2.1. Longitudinal Vehicle Dynamics

In this subsystem, the required traction force to overcome the resisting forces (i.e., aerodynamic and rolling resistance forces) is calculated as:

$$F_w=M\cdot dv/dt+M\cdot g\cdot f_r+\frac{1}{2}\cdot {\rho }_{air}\cdot C_x\cdot A_f\cdot v^2$$

(1)

where M is the vehicle mass; $v$ and $dv/dt$ are longitudinal speed and acceleration; $f_r$ is coefficient of rolling resistance; C_x is aerodynamic drag coefficient; ${\rho }_{air}$ is air density; $A_f$ is vehicle frontal area; F_W is the longitudinal force on the wheels. The resisting force due to road inclination is not considered in the analysis.

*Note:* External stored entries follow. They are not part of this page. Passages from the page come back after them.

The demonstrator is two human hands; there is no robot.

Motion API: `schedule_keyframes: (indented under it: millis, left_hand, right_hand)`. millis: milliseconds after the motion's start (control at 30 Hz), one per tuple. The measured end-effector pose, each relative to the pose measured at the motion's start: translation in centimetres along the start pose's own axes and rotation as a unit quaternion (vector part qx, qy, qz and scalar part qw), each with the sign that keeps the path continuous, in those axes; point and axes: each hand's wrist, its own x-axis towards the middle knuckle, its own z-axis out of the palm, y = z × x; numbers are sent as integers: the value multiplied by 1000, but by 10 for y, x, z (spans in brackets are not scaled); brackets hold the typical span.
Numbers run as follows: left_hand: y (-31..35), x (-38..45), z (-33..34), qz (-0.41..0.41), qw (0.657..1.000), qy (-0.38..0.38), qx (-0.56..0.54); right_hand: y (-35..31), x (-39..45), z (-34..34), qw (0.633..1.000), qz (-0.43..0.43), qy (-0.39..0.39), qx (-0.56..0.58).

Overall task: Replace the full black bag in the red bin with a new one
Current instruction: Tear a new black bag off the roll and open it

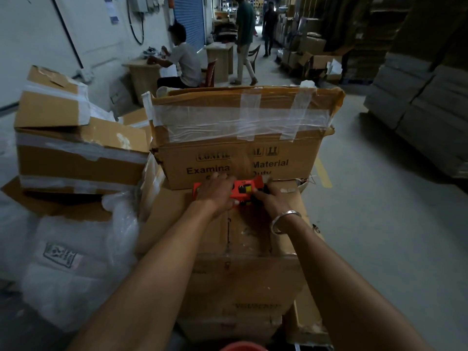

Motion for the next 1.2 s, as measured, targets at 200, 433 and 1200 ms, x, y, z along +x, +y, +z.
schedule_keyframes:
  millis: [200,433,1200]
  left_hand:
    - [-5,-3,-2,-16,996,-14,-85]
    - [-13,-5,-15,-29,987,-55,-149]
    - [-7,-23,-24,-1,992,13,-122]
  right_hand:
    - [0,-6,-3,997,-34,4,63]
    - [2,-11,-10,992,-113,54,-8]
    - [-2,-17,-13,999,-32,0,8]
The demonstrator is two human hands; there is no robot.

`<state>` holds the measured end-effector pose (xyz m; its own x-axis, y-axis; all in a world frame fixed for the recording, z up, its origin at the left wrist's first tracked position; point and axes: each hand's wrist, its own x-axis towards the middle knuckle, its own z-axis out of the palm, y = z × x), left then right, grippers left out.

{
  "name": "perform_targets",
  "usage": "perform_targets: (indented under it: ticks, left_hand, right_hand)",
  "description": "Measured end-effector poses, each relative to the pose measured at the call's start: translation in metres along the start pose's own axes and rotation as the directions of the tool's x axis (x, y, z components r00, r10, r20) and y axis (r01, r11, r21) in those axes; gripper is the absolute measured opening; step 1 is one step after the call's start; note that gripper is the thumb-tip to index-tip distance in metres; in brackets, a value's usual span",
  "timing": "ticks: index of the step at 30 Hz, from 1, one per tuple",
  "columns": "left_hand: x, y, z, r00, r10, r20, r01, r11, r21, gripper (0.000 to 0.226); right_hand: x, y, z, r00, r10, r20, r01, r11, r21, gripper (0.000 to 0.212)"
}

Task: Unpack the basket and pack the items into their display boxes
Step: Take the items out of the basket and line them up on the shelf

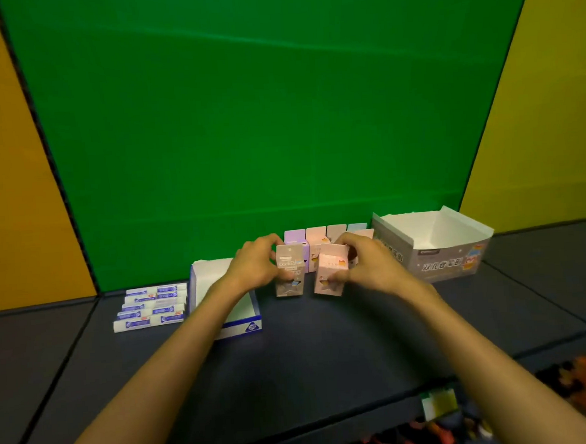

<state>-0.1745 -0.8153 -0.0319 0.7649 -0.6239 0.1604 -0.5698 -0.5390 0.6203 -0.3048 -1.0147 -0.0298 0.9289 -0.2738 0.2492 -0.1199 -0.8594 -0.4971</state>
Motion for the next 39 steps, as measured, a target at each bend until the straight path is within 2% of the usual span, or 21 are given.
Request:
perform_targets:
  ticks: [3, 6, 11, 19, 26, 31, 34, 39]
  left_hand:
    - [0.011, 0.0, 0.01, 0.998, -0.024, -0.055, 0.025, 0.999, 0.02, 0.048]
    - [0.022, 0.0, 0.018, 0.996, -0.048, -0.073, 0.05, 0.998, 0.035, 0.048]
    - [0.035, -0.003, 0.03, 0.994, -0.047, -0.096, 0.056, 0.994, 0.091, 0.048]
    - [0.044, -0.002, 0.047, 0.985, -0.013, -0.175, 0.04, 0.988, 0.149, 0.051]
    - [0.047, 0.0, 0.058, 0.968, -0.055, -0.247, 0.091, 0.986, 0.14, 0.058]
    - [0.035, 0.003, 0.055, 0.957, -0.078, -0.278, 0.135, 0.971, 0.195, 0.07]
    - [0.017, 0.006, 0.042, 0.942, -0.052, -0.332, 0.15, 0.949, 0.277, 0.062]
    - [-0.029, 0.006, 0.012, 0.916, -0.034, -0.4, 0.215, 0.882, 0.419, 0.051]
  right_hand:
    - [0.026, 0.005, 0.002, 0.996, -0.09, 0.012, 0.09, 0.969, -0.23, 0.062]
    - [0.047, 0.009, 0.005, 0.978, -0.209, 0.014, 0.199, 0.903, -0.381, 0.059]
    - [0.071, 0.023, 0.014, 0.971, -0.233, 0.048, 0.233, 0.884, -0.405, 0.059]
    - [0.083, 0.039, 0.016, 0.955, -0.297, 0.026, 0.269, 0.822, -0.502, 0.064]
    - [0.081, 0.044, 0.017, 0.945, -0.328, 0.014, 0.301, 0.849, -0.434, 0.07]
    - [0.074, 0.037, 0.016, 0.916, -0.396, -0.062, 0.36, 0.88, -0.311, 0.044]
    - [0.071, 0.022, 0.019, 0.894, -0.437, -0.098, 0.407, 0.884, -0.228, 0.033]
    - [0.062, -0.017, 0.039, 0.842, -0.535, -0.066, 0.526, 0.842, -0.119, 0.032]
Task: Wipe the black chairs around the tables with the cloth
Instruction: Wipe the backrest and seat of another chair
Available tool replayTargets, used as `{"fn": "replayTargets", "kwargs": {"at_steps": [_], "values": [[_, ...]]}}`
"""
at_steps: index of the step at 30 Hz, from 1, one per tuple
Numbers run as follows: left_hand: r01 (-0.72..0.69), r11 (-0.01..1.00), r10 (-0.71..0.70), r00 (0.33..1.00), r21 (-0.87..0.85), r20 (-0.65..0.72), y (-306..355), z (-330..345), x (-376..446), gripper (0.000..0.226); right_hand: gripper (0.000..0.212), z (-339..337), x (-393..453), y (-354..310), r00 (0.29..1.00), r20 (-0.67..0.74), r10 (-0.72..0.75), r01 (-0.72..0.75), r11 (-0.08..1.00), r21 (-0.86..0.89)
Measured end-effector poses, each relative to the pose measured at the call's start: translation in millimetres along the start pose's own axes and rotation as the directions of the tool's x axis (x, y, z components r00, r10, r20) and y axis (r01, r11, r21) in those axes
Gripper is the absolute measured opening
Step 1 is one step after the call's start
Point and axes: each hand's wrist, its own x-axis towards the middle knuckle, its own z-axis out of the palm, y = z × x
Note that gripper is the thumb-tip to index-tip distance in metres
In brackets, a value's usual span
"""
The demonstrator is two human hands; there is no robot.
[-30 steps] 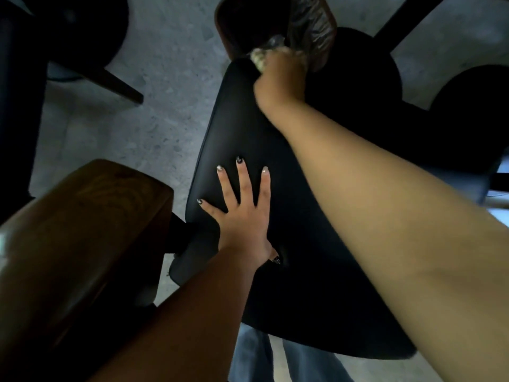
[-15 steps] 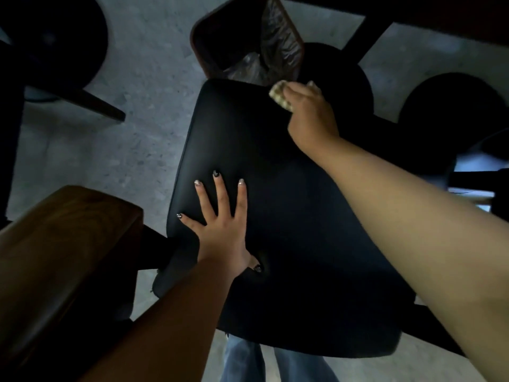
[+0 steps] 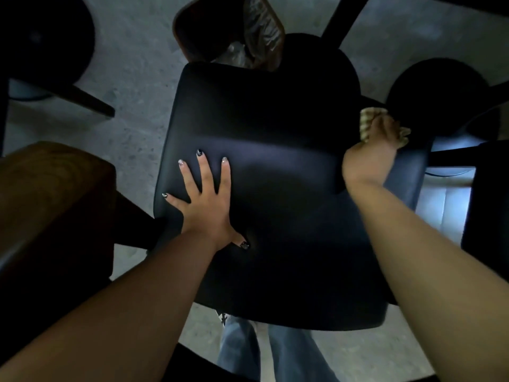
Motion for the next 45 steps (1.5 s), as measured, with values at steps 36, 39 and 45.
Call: {"fn": "replayTargets", "kwargs": {"at_steps": [36, 39, 45], "values": [[-0.367, 0.882, 0.376, 0.926, 0.296, 0.031, -28.6, -198.2, -115.9, 0.079, 0.042, -115.3, -143.6, -46.6, 0.821, 0.544, -0.174, -0.243, 0.756, 0.608], [-0.463, 0.883, 0.463, 0.886, -0.071, -0.023, 10.9, -193.1, -102.6, 0.078, 0.024, -134.4, -136.2, -41.6, 0.78, 0.618, -0.1, -0.49, 0.516, 0.702], [-0.693, 0.686, 0.701, 0.711, -0.22, -0.055, 55.4, -201.8, -66.8, 0.058, 0.027, -164.9, -116.4, -42.5, 0.587, 0.786, -0.196, -0.771, 0.163, 0.616]]}}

The total torque required on the wheels T_W, includes the drag torque in the axle bearings T_loss and torque due to inertia of the wheels J_W, they are added to the torque of the traction force on wheels F_W:

$$T_w=F_w\cdot R_w+4\cdot J_w\cdot \frac{dv}{dt}\cdot \frac{1}{R_w}+T_{loss}.$$

(2)

The wheel rolling radius R_W of the tire is calculated as:

$$R_w=\epsilon \cdot \left(\frac{D_{rim}\cdot 25.4}{2}+W\cdot \frac{AR}{100}\right).$$

(3)

The coefficient $\epsilon$ takes into account the tire deflection, which for radial tires is in the range $\epsilon =0.92-0.98$ [35]. The nominal wheel radius can be obtained from the tire markings, i.e., the rim diameter $D_{rim}$, nominal width $W$ and aspect ratio $AR$.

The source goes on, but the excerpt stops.